Bu sözler Suriye Komünist Partisi uluslararası ilişkiler sorumlusu Zardasht Rashid’e ait. Türkiye’de ve başka bir dizi ülkedeyse sol adına Rusya’nın Suriye’ye meşru siyasi iktidarın daveti ve halkın alkışları arasında geldiği yolunda mazeret arayışları dalgalandı. Bu arayış son derece yersizdir ve politik soğukkanlılık elden bırakılmamalıdır. Bir tarafta ABD liderliğindeki emperyalist blok varken Rus müdahalesi elbette sağlam argümanlara sahip olacaktı ve en azından haklı olanlara zaman kazandırıyordu. Hatta zamandan fazlasını!

Ancak bundan fazlası yalnızca Rusya’nın kapitalist karakterini ve kendi egemenlik alanını genişletme yönündeki organik doğasını ihmal etmekle kalmıyordu. Rusya sahaya inme olanağını, zaman zaman üstündeki örtü hafifçe kayan bir uluslararası uzlaşmaya borçluydu. Bu uzlaşma Ortadoğu’yu en azından 2003’den beri proje çöplüğüne çeviren başarısız emperyalist sicilin zorunlu ürünüdür bir bakıma. Öncekileri geçelim, son olarak Arap Baharı ve ılımlı İslam Batının elinde patlamıştı. Bu maliyet azaltılmalı, mümkünse başka isteklilerle paylaşılmalıydı.

AKP de bu gereksinime oynamıştır, Putin de. Türkiye kişiliksiz çizgisiyle yanlışlanmış, iflas etmiştir. Rusya farklı ve başarılıdır. Mekanizma çok benzerdir. 

Rus müdahalesi solda bulduğu desteği bilinçli olarak da körükledi. Sovyetler Birliği’ne hiç benzemeyen Rusya Federasyonu’nun propaganda ve ajitasyon dilinde sosyalizmin tarihine sahiplenici göndermelere bol bol yer verilmiştir.

Türkiye söz konusu olduğunda Moskova’nın AKP’nin fişini çekmesi de bir diğer beklenti körüğüydü. Ruslar AKP’nin açmazlarını gayet iyi biliyorlardı, dosyalar hazırlıyorlar, basın savaşını son derece başarılı yürütüyorlar, Türkiye’ye vurdukları ekonomik darbenin kitlesel tepkilere neden olmamasına da özen gösteriyorlardı. Bütün bunlarda Sovyet devlet geleneğinin ve hassasiyetlerin oluşturduğu diplomasi mirasının da rolü vardı.

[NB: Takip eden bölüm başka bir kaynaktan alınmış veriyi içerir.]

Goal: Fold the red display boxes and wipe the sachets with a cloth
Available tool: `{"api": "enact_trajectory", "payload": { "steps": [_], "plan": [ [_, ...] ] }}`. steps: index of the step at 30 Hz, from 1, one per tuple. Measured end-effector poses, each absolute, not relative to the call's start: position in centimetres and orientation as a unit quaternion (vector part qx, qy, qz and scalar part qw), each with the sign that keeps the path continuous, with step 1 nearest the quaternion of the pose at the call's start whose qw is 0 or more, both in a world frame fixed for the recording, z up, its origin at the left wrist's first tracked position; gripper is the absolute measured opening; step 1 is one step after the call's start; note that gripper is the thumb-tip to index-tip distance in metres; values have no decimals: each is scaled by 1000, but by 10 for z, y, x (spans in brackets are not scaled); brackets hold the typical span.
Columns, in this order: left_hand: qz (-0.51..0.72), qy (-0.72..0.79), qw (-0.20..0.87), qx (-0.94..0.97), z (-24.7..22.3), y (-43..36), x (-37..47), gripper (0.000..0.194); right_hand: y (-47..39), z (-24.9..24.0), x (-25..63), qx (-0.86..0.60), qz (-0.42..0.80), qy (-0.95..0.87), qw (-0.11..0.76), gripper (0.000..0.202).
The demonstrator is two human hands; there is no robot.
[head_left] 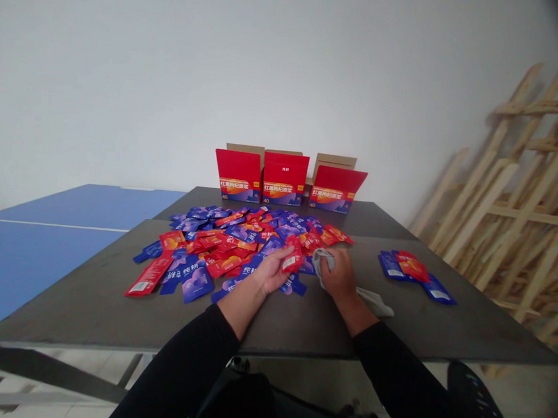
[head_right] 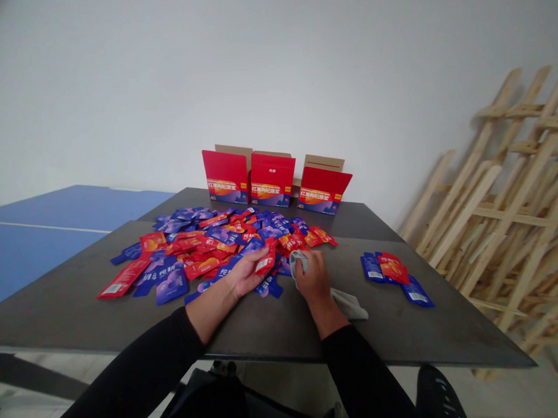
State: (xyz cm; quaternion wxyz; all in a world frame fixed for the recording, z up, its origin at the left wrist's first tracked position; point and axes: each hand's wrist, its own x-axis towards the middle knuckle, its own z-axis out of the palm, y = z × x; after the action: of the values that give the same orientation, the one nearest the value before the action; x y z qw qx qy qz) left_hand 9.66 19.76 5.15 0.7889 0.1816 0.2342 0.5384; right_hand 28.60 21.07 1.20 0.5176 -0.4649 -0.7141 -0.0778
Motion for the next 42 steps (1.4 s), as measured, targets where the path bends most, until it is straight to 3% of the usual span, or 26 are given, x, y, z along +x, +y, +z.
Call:
{"api": "enact_trajectory", "payload": {
  "steps": [3, 8, 12, 18, 25, 35, 42],
  "plan": [
    [542, 268, 776, 180, 48, 200, 96, 12, 209, 13, 285, -441, -96, -718, 531, 19],
    [541, 240, 780, 205, 46, 200, 95, 37, 202, 15, 283, -343, -119, -769, 526, 22],
    [533, 237, 793, 176, 46, 200, 100, 29, 191, 18, 277, -271, -118, -832, 469, 24],
    [518, 200, 806, 205, 42, 200, 104, 36, 179, 18, 264, -184, -115, -907, 360, 25],
    [394, 188, 861, 261, 41, 186, 108, 37, 189, 10, 268, -282, -115, -864, 401, 24],
    [353, 253, 836, 336, 39, 180, 109, 43, 195, 9, 270, -410, -140, -790, 433, 25],
    [333, 300, 800, 398, 38, 179, 104, 43, 203, 10, 275, -462, -93, -736, 487, 22]
  ]
}}
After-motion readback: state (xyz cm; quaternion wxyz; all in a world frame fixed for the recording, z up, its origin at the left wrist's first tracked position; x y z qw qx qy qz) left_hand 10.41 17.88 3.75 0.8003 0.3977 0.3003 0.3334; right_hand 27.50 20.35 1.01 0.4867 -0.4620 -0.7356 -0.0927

Ya Türkiye halkının kimseye havale edilemeyecek görevleri? Burjuva siyasetinde kimse kolay kolay bir diğerinin fişini çekmiyor. Önce pazarlık geliyor. Sonsuz, ilkesiz, ahlaki yanları yerlerde sürünen bir pazarlıkçılık… Şimdi bunu yaşıyoruz. Putin Erdoğan’a el uzatmakta bir sakınca görmüyorsa, burjuva siyasetinin doğası böyle olduğu içindir. Türkiye halkının ekonomik yaptırımlardan hareketle Rus düşmanı kesilmemesine özen gösteren Putin yönetiminin, aynı halkın gericilikten, savaş politikalarından, maceracılıktan, terörden boğulmasıyla ilgilenmek için tek bir nedeni yoktur.

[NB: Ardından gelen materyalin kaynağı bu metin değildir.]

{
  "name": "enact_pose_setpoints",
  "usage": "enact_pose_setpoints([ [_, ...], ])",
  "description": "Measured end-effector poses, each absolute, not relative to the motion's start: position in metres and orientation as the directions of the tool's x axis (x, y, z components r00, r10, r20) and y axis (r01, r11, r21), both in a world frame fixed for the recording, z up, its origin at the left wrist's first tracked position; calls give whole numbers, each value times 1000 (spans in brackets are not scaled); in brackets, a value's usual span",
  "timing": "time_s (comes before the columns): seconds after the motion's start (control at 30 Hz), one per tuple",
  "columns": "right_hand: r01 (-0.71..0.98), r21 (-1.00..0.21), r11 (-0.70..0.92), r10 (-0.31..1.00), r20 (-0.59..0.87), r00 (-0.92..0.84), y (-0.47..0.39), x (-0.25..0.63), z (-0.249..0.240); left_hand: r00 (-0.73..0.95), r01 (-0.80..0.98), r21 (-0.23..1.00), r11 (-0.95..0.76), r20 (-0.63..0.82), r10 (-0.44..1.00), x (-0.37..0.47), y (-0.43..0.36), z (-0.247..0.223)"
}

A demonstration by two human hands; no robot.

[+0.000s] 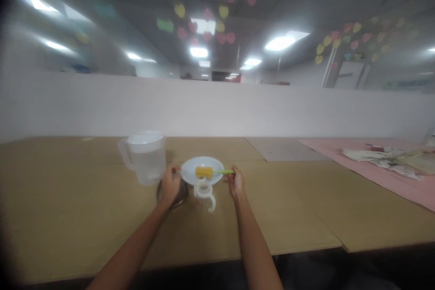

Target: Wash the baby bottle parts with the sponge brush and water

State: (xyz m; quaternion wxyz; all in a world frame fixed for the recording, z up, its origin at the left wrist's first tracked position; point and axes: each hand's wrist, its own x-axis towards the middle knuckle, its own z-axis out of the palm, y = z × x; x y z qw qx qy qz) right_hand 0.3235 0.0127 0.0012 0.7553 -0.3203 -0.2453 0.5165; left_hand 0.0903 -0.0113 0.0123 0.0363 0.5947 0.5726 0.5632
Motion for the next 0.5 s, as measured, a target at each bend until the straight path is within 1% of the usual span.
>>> enact_pose_setpoints([
  [0.1, -620, -742, 255, 934, 24, 356, 12, 324, 1, -300, 674, 706, -219, 532, 791, 82, -10, 15],
  [0.2, -603, -747, 280, 922, 33, 387, 13, 325, -1, -329, 675, 724, -143, 469, 819, 78, -11, 19],
  [0.3, -551, -760, 344, 874, 45, 483, 16, 326, -4, -328, 683, 723, -106, 433, 840, 77, -13, 22],
  [0.4, -422, -809, 410, 809, 109, 577, 18, 327, -7, -231, 735, 660, -155, 458, 858, 78, -14, 22],
  [0.5, -275, -859, 433, 783, 206, 587, 18, 325, -8, -134, 773, 586, -245, 527, 839, 78, -13, 19],
])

Bu gidişat AKP’nin zorlanacağı zemini düzlemiyor. Özgür Şen, Erdoğan’ın yönünün demagojik bir Amerikan aleyhtarlığı olduğuna ta Nisan başında işaret etmişti. (http://haber.sol.org.tr/yazarlar/ozgur-sen/erdoganin-son-caresi-abd-kars...) İncirlik’i Rusya’ya vermekten söz eden bir Türk hükümetinin çıkışı yoktur. Rusya’nın ağırlık arttırmasında bir biçimde ABD onayı vardır, ama bu durum Ankara’nın Moskova yörüngesine girmesini sineye çekmek anlamına gelemez. Bunun şakası bile olmaz.

Bırakın Türkiye’nin Rusya’ya yakınlaşmasından sevindirik olmak bir ajanlık müessesesi haline gelen ulusalcılara kalsın! Kimse Rus flörtünün bedeli olarak AKP’nin iktidardan düşürülmesi olasılığına bel bağlayıp kurtarıcı aramayı ve sevinme hakkı merakını meczupluğa vardırmasın!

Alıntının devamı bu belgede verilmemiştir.